[Exercise brief]
Repeat exactly what appears from the opening line of the listing to the line with "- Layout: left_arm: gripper", inclusive.

[Data in this exercise]
________________________

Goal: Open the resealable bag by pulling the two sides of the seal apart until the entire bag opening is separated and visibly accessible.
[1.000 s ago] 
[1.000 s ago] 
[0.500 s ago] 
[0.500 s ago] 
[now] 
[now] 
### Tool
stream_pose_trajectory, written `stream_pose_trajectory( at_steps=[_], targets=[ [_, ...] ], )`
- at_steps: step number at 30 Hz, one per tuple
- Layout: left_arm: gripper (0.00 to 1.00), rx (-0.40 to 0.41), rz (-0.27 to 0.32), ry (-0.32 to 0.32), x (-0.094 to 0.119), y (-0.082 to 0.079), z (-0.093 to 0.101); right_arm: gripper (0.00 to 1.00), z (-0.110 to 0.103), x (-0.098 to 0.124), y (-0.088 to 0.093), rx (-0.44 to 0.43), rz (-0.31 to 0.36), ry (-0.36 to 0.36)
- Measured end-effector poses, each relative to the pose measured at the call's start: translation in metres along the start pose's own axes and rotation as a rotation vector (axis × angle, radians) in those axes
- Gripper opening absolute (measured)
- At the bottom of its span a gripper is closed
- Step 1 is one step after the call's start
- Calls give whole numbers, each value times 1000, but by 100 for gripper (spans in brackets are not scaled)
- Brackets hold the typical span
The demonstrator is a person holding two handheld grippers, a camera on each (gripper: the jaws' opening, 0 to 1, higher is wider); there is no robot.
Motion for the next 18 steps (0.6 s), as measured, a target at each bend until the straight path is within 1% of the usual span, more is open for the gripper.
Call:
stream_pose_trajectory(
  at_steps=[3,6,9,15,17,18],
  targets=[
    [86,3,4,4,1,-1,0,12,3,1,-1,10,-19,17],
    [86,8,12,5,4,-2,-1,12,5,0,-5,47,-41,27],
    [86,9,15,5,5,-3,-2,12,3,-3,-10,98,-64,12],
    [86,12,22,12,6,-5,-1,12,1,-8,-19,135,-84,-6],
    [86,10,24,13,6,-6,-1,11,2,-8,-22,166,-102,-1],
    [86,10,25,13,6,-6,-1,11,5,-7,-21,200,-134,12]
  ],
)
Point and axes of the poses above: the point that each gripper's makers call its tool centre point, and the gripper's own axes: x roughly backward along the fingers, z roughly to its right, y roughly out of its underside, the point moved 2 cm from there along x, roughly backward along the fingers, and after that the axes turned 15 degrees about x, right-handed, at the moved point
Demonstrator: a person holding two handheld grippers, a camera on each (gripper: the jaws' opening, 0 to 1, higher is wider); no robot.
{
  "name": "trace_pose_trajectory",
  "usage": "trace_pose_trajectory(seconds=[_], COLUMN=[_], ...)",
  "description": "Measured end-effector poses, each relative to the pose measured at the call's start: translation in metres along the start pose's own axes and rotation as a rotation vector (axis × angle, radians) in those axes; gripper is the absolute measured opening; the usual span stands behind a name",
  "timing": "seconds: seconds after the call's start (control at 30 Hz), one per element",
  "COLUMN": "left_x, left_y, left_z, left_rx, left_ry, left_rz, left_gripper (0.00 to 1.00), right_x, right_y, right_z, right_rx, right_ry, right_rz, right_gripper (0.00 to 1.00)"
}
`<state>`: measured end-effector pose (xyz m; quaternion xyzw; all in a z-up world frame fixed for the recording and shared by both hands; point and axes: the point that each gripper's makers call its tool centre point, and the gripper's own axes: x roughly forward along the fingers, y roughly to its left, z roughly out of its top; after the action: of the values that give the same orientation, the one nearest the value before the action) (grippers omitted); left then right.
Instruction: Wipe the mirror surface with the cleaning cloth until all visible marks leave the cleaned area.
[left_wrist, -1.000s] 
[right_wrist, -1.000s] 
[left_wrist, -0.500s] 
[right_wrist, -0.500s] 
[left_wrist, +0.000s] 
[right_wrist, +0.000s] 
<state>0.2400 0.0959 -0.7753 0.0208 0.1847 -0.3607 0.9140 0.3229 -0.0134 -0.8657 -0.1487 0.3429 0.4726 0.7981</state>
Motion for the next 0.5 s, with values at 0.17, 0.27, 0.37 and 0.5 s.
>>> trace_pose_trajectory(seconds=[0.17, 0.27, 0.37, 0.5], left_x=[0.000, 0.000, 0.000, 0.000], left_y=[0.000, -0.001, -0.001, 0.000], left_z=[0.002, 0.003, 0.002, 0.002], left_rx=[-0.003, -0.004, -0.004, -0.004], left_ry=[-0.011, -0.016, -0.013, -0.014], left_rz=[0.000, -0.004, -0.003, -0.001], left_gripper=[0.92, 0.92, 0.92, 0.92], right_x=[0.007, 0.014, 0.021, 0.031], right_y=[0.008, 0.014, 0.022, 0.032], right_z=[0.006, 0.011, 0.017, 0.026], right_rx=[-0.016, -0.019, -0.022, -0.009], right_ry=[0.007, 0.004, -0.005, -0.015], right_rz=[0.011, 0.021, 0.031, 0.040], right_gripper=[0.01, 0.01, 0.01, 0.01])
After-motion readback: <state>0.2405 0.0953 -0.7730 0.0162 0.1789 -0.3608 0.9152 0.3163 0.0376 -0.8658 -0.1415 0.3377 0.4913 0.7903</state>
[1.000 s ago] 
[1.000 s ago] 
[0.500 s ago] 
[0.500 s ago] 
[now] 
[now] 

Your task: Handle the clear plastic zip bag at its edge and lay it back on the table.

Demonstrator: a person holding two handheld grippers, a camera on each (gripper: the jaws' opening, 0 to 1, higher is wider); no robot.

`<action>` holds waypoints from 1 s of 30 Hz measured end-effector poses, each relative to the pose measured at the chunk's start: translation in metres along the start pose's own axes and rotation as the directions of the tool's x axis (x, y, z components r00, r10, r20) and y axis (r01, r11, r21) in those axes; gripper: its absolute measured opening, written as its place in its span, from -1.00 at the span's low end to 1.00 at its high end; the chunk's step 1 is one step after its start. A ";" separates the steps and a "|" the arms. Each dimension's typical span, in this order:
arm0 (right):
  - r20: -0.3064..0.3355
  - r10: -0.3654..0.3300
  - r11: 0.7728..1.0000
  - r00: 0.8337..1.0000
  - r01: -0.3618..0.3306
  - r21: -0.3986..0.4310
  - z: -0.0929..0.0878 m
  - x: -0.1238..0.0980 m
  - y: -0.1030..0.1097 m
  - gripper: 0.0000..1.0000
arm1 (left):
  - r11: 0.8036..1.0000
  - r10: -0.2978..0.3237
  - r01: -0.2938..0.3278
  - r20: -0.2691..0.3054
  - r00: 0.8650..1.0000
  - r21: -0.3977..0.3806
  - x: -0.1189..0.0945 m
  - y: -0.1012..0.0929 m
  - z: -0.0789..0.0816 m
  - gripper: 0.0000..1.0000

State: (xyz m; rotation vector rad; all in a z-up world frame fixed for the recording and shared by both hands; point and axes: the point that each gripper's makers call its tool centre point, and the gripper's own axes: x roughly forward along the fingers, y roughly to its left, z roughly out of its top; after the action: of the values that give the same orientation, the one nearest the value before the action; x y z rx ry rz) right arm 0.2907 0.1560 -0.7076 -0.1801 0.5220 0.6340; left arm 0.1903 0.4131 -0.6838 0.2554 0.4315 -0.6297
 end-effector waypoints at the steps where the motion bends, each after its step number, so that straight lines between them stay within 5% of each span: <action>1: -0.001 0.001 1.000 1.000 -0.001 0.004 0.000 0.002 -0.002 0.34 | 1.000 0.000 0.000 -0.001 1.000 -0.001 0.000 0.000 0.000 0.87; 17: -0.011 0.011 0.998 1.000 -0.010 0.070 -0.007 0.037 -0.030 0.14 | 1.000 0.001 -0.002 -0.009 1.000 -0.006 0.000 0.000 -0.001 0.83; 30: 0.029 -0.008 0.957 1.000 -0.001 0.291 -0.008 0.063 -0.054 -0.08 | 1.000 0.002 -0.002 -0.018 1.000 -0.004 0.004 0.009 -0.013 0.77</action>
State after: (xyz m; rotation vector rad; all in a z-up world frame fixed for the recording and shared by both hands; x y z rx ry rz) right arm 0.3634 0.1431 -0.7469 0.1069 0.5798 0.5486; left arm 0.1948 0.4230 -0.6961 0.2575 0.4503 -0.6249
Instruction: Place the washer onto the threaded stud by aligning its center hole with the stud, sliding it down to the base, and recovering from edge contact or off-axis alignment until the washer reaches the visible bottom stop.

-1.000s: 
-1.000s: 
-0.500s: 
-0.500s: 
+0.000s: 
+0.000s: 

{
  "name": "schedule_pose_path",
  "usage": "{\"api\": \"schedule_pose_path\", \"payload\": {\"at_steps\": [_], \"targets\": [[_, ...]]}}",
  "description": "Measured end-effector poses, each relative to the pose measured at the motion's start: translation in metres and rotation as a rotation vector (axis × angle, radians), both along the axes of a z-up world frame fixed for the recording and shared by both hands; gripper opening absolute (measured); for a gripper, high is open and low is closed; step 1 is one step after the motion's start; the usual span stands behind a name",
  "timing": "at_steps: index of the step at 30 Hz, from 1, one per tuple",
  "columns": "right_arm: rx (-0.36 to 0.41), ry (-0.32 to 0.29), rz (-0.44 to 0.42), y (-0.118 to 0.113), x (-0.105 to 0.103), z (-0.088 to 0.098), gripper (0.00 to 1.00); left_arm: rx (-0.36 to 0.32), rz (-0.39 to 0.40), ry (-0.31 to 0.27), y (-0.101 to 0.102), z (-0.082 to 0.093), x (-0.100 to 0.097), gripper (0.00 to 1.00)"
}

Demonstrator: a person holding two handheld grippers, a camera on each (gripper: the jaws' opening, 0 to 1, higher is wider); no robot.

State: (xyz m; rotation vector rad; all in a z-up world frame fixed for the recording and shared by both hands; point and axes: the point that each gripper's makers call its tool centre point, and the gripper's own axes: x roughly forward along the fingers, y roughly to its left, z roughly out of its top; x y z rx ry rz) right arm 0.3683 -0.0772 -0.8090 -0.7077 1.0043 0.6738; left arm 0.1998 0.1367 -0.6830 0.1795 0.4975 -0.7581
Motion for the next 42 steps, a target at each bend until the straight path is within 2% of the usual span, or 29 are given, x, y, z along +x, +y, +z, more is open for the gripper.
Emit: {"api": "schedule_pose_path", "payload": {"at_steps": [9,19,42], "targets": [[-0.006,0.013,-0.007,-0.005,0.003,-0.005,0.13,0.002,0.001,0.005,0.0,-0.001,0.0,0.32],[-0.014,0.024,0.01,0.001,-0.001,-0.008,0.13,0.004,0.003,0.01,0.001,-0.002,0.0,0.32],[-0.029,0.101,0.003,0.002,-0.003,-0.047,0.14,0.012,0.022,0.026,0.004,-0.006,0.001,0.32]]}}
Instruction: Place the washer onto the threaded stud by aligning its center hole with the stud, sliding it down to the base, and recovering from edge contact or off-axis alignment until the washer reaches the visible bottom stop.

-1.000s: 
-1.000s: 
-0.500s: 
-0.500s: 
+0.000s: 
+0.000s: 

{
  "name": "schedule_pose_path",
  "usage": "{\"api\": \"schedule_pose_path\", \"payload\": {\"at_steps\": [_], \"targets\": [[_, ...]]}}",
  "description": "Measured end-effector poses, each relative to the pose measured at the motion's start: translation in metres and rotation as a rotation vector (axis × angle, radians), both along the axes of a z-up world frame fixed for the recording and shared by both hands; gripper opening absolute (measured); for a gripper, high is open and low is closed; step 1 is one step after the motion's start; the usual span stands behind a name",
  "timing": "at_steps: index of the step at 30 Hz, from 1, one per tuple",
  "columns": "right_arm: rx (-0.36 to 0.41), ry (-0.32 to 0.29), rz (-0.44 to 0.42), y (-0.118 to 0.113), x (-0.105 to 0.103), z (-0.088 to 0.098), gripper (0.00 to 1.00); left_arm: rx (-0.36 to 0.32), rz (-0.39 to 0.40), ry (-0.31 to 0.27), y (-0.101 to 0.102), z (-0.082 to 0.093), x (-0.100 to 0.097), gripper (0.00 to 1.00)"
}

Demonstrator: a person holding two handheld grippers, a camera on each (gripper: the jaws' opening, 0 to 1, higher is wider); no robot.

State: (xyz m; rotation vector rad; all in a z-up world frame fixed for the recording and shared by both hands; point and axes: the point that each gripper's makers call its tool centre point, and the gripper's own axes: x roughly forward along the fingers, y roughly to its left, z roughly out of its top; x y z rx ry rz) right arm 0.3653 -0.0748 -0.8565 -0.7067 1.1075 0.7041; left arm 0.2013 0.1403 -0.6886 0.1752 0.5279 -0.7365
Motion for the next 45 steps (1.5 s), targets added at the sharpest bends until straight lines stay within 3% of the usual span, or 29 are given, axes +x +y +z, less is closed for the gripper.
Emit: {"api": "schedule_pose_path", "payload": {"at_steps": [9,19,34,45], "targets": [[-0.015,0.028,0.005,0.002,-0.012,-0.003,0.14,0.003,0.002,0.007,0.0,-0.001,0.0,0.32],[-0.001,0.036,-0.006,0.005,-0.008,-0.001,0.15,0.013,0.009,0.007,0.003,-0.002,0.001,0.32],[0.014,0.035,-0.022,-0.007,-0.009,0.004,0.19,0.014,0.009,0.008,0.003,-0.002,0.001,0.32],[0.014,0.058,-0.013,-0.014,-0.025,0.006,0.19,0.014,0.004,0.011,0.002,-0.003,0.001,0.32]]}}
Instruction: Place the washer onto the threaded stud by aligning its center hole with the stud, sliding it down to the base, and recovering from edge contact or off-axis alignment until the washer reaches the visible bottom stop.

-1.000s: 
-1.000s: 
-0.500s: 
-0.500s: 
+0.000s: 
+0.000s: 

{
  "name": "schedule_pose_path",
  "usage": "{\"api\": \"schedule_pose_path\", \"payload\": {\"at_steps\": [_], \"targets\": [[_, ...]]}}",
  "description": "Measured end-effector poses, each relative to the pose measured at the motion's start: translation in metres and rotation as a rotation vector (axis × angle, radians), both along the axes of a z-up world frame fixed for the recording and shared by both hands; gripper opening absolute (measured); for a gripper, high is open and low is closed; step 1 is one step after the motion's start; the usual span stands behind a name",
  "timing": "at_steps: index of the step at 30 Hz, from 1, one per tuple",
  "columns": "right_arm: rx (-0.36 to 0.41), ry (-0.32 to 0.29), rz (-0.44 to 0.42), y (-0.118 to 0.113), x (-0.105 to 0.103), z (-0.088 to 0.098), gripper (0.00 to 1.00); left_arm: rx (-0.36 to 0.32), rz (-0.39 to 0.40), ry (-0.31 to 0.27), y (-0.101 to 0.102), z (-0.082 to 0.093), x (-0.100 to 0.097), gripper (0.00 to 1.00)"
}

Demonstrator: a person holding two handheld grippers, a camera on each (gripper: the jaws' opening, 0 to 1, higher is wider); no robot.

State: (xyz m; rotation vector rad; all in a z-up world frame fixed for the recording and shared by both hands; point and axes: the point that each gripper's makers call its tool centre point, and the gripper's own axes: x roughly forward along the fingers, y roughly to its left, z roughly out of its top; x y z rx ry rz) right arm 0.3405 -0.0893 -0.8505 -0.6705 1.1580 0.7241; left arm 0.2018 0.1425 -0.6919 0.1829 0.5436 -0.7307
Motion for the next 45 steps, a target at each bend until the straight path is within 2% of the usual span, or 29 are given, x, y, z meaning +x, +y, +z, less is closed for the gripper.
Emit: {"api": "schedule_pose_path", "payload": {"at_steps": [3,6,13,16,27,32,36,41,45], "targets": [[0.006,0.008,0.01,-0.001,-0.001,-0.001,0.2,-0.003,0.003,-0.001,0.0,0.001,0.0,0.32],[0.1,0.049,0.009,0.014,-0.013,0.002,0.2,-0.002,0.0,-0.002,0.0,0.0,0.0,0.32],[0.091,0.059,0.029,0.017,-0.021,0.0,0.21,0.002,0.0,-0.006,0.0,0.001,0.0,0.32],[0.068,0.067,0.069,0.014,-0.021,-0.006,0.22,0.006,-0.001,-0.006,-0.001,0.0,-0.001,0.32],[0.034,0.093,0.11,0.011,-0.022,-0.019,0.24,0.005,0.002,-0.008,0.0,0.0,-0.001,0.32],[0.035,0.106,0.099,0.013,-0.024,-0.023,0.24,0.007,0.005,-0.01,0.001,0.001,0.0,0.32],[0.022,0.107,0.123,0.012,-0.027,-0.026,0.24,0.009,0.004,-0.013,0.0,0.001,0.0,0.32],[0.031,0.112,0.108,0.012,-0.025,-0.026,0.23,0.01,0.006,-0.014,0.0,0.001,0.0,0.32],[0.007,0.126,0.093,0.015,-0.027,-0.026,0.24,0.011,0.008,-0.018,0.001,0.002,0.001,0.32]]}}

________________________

[Problem solution]
Goal: Open the resealable bag by pulling the two sides of the seal apart until the entire bag opening is separated and visibly accessible.
[1.000 s ago] 
[1.000 s ago] 
[0.500 s ago] 
[0.500 s ago] 
[now] 
[now] 
### Tool
stream_pose_trajectory, written `stream_pose_trajectory( at_steps=[_], targets=[ [_, ...] ], )`
- at_steps: step number at 30 Hz, one per tuple
- Layout: left_arm: gripper (0.00 to 1.00), rx (-0.40 to 0.41), rz (-0.27 to 0.32), ry (-0.32 to 0.32), x (-0.094 to 0.119), y (-0.082 to 0.079), z (-0.093 to 0.101); right_arm: gripper (0.00 to 1.00), z (-0.110 to 0.103), x (-0.098 to 0.124), y (-0.088 to 0.093), rx (-0.44 to 0.43), rz (-0.31 to 0.36), ry (-0.36 to 0.36)

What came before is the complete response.